ELPA may be worth looking into though.

Anyone have any first hand experience?


ELPA's pretty nice, I've only got two minor issues with it:

* It doesn't have everything in it yet, so about half the packages I use I still have to manage manually. (Someday I'll have to figure out how to submit stuff to ELPA...)

* If you take your .emacs with you across multiple machines, you still need a way of keeping your packages in sync. I like the way the emacs-starter-kit deals with this problem: http://github.com/technomancy/emacs-starter-kit/blob/b5d0aa7...

It's especially good for trying out packages that you're not sure you'll use on a regular basis.


ever seen a .emacs file after a savage CUSTOMIZE attack? well, ime, emacs and its packages are best managed by hand.


In my experience, customize is usually pretty good about only adding code to the bottom of my .emacs in a separate section (although, I rarely use it)


(setq custom-file (expand-file-name "~/.emacs.d/custom.el"))

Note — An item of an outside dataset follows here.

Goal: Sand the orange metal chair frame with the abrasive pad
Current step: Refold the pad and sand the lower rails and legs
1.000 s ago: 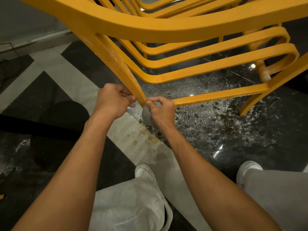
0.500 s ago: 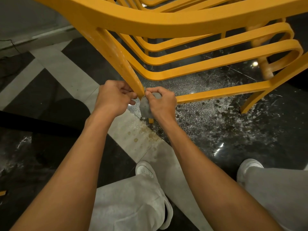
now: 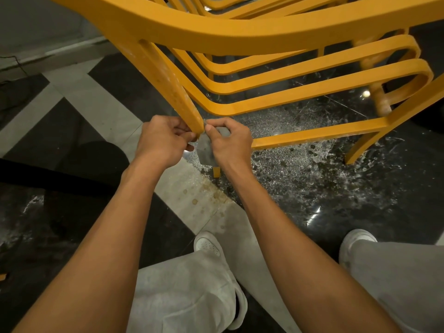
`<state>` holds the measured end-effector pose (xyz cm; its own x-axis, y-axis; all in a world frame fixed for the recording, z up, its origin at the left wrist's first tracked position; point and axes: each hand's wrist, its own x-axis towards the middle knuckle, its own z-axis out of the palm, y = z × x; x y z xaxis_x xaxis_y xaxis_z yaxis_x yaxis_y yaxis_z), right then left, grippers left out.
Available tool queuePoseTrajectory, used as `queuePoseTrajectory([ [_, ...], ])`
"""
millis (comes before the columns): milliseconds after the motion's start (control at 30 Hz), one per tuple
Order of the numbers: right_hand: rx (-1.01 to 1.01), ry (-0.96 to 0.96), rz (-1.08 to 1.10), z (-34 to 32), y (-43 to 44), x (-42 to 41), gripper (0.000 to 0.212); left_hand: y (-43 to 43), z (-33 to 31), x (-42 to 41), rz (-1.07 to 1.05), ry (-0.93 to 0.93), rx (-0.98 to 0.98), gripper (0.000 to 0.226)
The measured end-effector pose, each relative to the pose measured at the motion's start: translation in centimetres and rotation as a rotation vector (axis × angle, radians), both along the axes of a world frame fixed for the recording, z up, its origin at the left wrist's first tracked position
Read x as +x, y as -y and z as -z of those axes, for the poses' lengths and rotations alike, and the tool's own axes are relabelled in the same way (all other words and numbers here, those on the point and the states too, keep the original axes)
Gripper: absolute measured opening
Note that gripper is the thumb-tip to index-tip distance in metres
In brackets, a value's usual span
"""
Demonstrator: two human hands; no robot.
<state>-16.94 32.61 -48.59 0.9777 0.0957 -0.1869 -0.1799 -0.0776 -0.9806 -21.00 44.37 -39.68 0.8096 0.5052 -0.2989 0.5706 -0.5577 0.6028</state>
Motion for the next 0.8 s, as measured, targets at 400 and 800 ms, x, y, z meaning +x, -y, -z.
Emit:
queuePoseTrajectory([
  [400,0.004,0.014,-0.011,-0.9,0.2,-0.5,0.001,0.0,-1.0,-0.6,-0.065,0.036,-0.037,0.005],
  [800,0.036,-0.005,0.0,-1.4,0.1,-0.2,0.003,0.5,-2.4,-1.1,-0.125,0.125,-0.063,0.007],
])
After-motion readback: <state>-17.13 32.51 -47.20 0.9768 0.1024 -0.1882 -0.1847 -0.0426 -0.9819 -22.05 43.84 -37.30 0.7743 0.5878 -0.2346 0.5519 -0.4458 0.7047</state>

whats the advantage of using Clojure over common lisp or scheme?


Clojure runs on the Java virtual machine, so you can run (mostly) anywhere and take advantage of the huge amount of libraries. It also has built-in support for concurrency with software transactional memory.

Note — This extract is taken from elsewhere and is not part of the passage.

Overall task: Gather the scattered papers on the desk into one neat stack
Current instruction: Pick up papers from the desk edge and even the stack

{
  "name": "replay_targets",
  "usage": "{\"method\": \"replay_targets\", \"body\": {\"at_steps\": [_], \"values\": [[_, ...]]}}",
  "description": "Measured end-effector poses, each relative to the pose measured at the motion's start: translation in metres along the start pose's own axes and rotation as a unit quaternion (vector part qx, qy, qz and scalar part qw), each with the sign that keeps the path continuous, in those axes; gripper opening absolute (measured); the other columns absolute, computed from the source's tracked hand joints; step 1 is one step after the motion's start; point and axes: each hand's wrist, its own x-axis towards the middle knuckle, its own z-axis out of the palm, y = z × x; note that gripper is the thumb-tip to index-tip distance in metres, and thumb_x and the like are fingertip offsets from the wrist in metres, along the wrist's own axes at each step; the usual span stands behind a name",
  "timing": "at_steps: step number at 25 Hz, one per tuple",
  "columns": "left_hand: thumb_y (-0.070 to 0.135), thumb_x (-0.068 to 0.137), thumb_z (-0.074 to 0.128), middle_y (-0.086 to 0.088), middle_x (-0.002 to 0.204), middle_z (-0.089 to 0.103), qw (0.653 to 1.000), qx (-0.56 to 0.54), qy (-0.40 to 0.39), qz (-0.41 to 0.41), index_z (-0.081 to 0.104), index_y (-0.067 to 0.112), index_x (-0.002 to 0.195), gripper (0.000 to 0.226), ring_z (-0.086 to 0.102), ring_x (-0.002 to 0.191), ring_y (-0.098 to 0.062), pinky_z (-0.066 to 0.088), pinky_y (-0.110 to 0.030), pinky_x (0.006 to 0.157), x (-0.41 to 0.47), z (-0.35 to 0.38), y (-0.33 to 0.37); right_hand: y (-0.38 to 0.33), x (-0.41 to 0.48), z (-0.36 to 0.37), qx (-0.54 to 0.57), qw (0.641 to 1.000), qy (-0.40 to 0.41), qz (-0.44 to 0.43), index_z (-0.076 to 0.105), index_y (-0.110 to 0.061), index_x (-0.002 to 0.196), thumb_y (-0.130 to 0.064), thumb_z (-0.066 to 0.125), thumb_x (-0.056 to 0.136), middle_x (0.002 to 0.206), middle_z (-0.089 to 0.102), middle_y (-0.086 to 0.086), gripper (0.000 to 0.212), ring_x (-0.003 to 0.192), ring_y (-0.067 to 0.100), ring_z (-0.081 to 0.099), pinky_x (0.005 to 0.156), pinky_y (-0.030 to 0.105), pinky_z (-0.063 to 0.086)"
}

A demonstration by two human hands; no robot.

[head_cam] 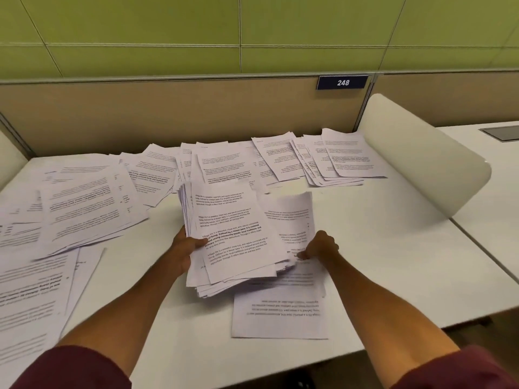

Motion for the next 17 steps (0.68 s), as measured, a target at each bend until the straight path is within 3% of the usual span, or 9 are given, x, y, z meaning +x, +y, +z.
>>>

See http://clojure.org/rationale for more information


Also, its common data types (lists, vectors, maps, sets) are immutable and use pointer sharing to make changes extremely cheap. This makes reads always safe and lock free, but performance guarantees are slightly worse- O(log32N) for vectors instead of O(1)- but still good enough that you probably won't care.

To me that's just as impressive and important as the STM, but I rarely see it mentioned.


To me the biggest advantage (which Arc shares) is that the core language can change if it is advantageous to do so.

Scheme has the RnRx process, which seems slow moving to me, and lately steeped in a little more drama than I like. I'm not sure when the last time the ANSI spec for Common Lisp was changed.

I know you can change Common Lisp and Scheme via libraries, but that's not the same as everyone having the same functionality when they are on the same versions.